The US Patent Office leaked thousands of filers’ home addresses by accident

According to a recent statement from the US Patent and Trademark Office (USPTO), around 61,000 individuals who filed for patents had their personal addresses unintentionally disclosed in public records for an extended period. The USPTO clarified, in a notice initially obtained by TechCrunch that the address information of the affected patent applicants was mistakenly included in comprehensive datasets that were previously released on the internet for the purposes of economic and academic research.

From February 2020 to March 2023, about 3 percent of all requests were impacted by the data negligence, although authorities have confidence that no individuals with ill intentions mishandled the revealed addresses. The USPTO eventually discovered the unprotected residential details through one of its application programming interfaces on February 24, 2023. An API is frequently utilized by websites to facilitate data retrieval for external parties like researchers. In this instance, the API granted access to a system displaying application statuses for government workers and applicants.
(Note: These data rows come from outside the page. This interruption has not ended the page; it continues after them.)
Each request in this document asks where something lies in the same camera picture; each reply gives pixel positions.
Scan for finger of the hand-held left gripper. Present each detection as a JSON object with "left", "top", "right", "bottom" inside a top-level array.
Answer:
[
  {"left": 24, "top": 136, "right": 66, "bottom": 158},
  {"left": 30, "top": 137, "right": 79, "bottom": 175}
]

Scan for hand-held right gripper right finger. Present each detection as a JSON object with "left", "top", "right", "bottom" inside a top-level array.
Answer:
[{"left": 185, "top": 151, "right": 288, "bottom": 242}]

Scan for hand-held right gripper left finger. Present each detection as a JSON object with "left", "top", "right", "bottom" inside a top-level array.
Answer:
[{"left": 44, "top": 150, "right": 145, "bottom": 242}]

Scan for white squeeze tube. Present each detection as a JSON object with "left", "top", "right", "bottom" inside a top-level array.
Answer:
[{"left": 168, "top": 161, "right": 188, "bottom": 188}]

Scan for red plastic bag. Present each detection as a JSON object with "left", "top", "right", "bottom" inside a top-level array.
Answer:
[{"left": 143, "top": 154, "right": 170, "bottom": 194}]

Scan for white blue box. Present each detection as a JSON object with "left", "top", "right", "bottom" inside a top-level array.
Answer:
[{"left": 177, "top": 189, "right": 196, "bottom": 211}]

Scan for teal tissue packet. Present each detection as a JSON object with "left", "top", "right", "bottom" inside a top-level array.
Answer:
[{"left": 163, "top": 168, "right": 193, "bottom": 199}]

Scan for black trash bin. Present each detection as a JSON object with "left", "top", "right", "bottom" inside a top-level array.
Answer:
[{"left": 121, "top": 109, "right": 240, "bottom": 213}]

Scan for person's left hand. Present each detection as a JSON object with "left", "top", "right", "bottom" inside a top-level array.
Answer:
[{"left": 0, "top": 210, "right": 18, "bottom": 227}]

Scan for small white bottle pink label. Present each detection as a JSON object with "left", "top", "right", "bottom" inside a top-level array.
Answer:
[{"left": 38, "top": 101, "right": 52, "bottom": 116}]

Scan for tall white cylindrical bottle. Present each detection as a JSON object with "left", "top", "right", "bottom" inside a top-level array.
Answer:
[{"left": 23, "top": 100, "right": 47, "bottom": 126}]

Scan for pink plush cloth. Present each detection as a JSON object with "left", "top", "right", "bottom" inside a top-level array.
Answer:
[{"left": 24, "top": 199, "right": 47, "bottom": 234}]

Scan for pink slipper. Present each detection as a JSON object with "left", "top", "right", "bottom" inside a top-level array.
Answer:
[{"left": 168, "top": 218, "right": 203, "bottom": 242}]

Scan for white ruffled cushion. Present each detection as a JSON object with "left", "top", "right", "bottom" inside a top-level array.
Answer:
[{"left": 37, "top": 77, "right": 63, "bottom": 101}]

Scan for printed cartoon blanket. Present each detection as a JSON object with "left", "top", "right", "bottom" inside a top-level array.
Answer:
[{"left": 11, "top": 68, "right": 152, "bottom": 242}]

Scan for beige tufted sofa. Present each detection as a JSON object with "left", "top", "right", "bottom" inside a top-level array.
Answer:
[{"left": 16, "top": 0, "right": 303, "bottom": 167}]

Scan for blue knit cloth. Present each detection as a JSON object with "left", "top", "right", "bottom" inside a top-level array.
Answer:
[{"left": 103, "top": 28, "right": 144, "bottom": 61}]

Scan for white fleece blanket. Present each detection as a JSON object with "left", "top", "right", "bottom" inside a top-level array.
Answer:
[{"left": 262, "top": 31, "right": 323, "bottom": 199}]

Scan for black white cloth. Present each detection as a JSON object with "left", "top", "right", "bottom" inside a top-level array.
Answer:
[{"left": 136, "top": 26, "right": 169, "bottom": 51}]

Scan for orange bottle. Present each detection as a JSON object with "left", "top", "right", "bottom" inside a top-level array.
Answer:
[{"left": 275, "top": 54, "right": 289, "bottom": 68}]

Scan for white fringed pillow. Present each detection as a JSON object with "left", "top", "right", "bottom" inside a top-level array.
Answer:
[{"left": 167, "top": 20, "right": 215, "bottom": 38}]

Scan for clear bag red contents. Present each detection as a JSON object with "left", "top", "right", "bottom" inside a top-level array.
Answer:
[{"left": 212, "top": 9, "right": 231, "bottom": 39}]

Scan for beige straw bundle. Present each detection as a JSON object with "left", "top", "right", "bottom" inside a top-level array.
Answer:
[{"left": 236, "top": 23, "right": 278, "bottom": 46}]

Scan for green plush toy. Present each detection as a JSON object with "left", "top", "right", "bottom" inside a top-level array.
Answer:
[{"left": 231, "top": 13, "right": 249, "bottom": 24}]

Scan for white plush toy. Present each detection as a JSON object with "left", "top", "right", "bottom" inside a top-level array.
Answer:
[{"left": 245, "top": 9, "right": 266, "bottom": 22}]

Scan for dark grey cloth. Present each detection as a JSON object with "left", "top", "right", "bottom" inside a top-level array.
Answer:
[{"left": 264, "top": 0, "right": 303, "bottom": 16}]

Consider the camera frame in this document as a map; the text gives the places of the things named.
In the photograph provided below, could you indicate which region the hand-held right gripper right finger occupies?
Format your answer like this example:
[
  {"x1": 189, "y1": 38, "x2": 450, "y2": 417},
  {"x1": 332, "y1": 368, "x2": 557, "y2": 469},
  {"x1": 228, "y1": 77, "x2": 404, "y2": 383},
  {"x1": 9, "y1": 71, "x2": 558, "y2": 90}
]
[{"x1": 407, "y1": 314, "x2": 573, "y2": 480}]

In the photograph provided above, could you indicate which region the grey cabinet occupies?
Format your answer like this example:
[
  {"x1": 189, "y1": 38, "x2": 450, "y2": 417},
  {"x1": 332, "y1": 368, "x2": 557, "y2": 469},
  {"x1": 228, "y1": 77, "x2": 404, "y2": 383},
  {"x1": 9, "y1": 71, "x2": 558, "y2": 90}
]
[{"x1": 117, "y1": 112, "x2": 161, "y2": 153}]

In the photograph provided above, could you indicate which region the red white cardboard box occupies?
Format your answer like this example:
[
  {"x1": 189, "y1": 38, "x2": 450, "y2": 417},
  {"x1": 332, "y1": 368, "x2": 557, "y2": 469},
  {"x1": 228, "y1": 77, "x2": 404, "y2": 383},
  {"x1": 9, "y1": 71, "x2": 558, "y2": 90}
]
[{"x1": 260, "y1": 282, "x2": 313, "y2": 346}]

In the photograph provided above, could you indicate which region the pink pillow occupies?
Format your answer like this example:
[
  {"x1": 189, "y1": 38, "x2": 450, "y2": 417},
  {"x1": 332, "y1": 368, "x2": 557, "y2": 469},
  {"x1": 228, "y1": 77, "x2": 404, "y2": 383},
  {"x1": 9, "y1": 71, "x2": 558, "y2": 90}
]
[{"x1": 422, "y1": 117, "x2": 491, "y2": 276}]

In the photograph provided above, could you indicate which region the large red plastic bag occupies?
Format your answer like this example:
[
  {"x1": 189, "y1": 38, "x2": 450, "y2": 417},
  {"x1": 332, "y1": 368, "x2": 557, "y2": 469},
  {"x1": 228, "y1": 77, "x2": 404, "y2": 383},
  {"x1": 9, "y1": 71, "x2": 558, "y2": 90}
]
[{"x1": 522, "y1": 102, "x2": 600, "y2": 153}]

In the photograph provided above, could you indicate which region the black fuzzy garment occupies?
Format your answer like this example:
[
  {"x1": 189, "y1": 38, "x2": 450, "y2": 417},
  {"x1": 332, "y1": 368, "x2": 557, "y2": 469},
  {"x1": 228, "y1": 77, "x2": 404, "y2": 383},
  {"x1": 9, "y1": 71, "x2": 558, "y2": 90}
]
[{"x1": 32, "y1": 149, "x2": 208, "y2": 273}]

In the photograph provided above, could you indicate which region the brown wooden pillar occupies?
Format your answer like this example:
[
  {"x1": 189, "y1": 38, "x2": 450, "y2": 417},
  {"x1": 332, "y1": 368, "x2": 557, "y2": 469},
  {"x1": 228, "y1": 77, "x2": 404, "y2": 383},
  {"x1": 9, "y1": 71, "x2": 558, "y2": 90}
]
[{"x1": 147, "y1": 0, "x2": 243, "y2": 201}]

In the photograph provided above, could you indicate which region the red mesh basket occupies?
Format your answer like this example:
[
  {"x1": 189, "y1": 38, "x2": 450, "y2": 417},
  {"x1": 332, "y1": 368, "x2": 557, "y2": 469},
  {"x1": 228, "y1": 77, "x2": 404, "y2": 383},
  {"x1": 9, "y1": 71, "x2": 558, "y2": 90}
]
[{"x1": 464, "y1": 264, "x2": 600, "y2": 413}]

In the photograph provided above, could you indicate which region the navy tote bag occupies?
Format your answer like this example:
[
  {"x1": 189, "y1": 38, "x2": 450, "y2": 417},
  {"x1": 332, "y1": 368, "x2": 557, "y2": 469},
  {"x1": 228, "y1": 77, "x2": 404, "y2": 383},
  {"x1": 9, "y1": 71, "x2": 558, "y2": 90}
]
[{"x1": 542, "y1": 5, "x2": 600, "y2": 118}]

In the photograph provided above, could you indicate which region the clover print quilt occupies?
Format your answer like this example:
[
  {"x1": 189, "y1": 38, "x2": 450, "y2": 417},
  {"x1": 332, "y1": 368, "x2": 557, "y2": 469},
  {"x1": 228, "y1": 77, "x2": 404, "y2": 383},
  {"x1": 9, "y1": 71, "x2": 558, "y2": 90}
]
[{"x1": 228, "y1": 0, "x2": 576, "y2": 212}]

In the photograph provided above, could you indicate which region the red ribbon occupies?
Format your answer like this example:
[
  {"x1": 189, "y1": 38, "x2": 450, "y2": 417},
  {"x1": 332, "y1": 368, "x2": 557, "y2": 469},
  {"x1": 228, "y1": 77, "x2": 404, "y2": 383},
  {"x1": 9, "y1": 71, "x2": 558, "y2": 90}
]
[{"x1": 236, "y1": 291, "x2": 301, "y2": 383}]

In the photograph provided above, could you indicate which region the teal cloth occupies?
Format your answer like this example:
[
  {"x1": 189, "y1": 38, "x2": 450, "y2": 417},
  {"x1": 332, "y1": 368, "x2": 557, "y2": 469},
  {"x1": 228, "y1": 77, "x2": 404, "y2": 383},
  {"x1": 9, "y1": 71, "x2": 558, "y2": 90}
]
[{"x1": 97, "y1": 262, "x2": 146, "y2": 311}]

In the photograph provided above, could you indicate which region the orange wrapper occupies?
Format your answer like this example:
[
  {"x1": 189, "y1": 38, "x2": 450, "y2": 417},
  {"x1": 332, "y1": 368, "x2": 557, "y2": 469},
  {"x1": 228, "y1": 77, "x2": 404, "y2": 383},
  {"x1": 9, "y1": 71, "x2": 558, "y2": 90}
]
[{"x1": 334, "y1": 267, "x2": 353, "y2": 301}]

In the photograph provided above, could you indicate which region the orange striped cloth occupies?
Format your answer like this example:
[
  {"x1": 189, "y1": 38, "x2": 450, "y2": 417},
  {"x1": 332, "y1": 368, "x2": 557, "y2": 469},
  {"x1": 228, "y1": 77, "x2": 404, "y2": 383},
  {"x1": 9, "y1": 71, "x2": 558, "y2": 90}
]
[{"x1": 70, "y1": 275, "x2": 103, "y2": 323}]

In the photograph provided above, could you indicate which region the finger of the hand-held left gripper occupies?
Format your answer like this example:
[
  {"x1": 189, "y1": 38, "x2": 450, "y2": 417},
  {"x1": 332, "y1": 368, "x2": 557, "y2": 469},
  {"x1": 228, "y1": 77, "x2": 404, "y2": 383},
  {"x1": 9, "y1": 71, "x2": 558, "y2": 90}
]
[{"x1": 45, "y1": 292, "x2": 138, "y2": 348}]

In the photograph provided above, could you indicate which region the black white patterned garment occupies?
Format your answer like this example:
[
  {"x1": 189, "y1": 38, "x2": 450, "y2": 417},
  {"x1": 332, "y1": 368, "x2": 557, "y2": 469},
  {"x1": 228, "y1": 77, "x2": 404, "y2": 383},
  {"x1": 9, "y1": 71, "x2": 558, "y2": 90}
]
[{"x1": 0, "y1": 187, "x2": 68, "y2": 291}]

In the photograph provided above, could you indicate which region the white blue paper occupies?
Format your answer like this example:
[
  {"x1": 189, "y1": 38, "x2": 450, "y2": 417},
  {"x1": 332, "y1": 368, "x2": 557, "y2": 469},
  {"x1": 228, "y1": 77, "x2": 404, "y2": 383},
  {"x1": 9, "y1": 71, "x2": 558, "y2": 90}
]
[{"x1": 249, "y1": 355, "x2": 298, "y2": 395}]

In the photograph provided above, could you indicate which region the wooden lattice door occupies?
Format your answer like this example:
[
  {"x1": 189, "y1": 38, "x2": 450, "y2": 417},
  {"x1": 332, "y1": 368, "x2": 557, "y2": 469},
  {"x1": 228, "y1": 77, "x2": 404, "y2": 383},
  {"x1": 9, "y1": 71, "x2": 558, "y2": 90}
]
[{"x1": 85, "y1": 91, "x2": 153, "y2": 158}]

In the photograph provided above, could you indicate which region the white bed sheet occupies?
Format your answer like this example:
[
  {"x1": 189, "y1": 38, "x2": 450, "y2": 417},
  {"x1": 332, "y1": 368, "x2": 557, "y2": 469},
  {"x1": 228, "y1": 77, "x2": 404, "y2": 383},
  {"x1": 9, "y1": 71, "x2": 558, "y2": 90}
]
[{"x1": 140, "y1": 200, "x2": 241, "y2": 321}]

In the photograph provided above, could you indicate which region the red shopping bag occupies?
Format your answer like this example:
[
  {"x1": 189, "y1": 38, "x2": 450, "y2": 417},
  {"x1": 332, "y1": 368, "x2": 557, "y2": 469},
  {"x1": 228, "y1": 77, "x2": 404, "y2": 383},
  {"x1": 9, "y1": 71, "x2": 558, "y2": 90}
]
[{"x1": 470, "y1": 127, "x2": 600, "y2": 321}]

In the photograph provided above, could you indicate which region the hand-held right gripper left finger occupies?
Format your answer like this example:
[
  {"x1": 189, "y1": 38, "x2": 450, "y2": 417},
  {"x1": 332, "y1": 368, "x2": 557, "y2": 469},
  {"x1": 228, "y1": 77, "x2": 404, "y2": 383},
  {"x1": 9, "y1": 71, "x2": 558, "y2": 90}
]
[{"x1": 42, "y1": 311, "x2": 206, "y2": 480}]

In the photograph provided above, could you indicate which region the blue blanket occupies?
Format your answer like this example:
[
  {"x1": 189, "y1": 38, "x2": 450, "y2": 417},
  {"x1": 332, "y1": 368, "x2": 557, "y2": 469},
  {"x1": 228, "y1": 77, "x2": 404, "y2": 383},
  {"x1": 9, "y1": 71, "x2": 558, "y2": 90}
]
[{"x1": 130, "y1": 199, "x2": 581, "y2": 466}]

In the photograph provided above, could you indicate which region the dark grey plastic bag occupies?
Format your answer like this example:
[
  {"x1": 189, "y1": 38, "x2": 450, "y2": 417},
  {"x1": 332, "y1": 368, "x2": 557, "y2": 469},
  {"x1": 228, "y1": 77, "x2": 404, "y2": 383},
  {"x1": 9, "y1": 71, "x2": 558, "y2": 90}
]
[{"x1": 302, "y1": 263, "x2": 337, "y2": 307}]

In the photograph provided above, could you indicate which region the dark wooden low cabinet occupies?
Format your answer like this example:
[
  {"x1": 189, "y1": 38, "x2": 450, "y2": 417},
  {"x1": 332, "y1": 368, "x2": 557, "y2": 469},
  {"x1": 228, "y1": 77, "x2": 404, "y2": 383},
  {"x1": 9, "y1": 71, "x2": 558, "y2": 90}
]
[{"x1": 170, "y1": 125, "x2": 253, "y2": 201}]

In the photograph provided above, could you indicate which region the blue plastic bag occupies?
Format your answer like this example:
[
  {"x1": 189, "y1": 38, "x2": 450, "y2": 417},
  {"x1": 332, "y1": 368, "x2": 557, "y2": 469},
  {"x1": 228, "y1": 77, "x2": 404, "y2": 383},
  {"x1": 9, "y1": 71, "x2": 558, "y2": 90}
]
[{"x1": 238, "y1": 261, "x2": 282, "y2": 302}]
“When we discovered the issue, we blocked access to all USPTO non-critical APIs and took down the impacted bulk data products until a permanent fix could be implemented,” the notice mentions. As per the USPTO, the problem was completely resolved on April 1, and at no moment did these locations appear during routine inquiries on the USPTO platform.

According to the notice from the USPTO, individuals and enterprises are obligated to provide a personal residence location while submitting a trademark application, which serves as an uncomplicated method in “combatting fraudulent trademark filing activity,” While some candidates prefer utilizing a commercial address, numerous individuals decide to utilize their own residential address. The letter received by PopSci from the USPTO mentioned that these regulations also aid in ascertaining whether applicants need to employ an attorney licensed in the United States to represent them before the USPTO.

The letter states that “importantly, this incident was not the result of malicious activity, and we have no reason to believe that your domicile information has been misused. Nevertheless, we take all data security concerns seriously, and we apologize for our mistake.”